- Date: December 30, 1989
- Season: 1989
- Stadium: Anaheim Stadium
- Location: Anaheim, California
- Favorite: Washington by 2½ to 3 points
- Referee: Pat Sweeney (WAC)
- Attendance: 33,858

United States TV coverage
- Network: NBC
- Announcers: Joel Meyers and Paul Maguire

= 1989 Freedom Bowl =

The 1989 Freedom Bowl was a college football bowl game played on December 30 at Anaheim Stadium in Anaheim, California. The game featured the Washington Huskies of the Pacific-10 Conference and the Florida Gators of the Southeastern Conference, who were led by junior Emmitt Smith, a consensus All-American at running back.

==Teams==
===Washington===

The Huskies opened with two wins, lost three straight, then won five of six to finish the regular season at 7–4, tied for second in the Pac-10.

===Florida===

The Gators lost their opener, won six straight, then lost three of four to finish the regular season at 7–4, tied for fourth in the SEC. Head coach Galen Hall resigned in early October after allegations of NCAA rules violations, and defensive coordinator Gary Darnell was the interim head coach.

==Game==
Washington built a twenty-point lead at halftime and won 34–7. Smith gained only 17 yards on seven carries, as Florida was forced to go to the air in the second half.
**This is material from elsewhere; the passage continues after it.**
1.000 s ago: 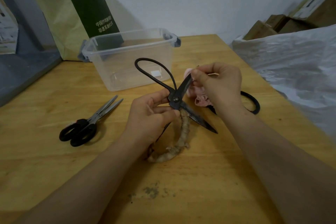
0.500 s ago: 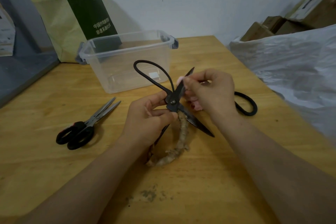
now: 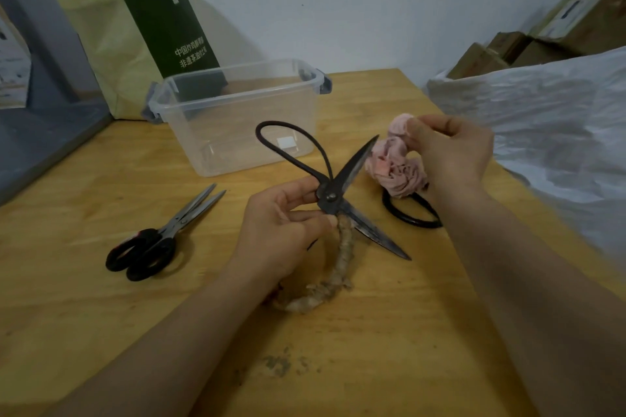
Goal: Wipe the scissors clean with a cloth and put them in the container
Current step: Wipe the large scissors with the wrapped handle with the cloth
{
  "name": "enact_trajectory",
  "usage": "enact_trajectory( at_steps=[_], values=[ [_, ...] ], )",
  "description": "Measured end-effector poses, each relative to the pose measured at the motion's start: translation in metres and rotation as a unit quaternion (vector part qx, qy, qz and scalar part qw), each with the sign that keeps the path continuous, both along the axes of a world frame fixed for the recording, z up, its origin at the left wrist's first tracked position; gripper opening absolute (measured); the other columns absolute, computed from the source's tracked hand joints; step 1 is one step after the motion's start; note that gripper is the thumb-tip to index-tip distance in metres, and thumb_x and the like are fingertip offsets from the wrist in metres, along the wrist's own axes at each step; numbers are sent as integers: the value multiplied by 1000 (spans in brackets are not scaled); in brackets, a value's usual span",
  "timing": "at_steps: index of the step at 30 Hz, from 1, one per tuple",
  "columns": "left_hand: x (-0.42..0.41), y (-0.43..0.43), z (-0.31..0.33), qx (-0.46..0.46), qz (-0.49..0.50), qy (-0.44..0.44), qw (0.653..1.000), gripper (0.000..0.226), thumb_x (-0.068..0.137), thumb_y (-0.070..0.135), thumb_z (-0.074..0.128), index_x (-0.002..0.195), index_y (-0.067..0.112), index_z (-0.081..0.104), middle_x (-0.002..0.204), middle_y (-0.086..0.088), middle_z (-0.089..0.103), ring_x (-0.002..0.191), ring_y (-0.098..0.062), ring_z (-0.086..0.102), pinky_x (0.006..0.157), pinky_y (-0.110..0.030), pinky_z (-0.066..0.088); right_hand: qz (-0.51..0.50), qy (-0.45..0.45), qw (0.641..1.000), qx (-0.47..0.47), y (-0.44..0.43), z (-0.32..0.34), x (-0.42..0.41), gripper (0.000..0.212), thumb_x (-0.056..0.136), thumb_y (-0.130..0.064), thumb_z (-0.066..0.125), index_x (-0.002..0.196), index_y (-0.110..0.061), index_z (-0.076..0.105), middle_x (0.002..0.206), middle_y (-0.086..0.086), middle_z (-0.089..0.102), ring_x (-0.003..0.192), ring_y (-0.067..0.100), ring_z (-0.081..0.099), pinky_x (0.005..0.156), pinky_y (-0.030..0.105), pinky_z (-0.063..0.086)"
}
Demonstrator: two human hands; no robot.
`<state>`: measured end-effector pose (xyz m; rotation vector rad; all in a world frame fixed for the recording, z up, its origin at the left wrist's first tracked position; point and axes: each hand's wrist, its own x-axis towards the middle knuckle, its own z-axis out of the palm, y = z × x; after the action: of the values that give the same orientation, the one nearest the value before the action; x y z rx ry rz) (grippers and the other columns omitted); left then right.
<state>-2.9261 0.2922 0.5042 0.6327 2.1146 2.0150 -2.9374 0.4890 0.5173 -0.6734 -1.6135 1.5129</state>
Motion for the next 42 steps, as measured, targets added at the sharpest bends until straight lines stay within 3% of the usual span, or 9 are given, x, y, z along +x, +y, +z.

It was Smith's lowest rushing total since his first game as a freshman, when he was a reserve.

==Scoring==
First quarter
- Washington – Mario Bailey 21 pass from Cary Conklin (John McCallum kick)
- Florida – Donald Douglas 67 run (John David Francis kick)
- Washington – Field goal, McCallum 21
- Washington – Andre Riley 10 pass from Conklin (McCallum kick)

Second quarter
- Washington – Jaime Fields recovered blocked punt in end zone (McCallum kick)
- Washington – Field goal, McCallum 32

Third quarter
No scoring

Fourth quarter
- Washington – Mark Brunell 20 run (McCallum kick)

Source:

==Statistics==

| Statistics | Washington | Florida |
|---|---|---|
| First downs | 28 | 10 |
| Rushes–yards | 45–191 | 25–83 |
| Passing yards | 242 | 148 |
| Passes | 24–44–0 | 11–28–1 |
| Total yards | 433 | 231 |
| Punts–average | 7–37 | 8–33 |
| Fumbles–lost | 0–0 | 7–3 |
| Turnovers by | 0 | 4 |
| Penalties-yards | 9–86 | 9–85 |
| Time of possession | 41:52 | 18:08 |

Source:

==Aftermath==
Unranked since early October, Washington was #23 in the final AP poll, and played in the next three Rose Bowls, which included a shared national championship after the second. Florida hired alumnus Steve Spurrier as head coach the next day, and he led the Gators for twelve seasons. Smith skipped his senior season and was selected seventeenth overall in the 1990 NFL draft; he won three Super Bowls with the Dallas Cowboys and is a member of the Pro Football Hall of Fame.

This was the last bowl game between the Pac-10 and SEC until the 2010 season, when Auburn met Oregon in the national championship game in Arizona. It also marks Washington's only win against an SEC team, as of 2025.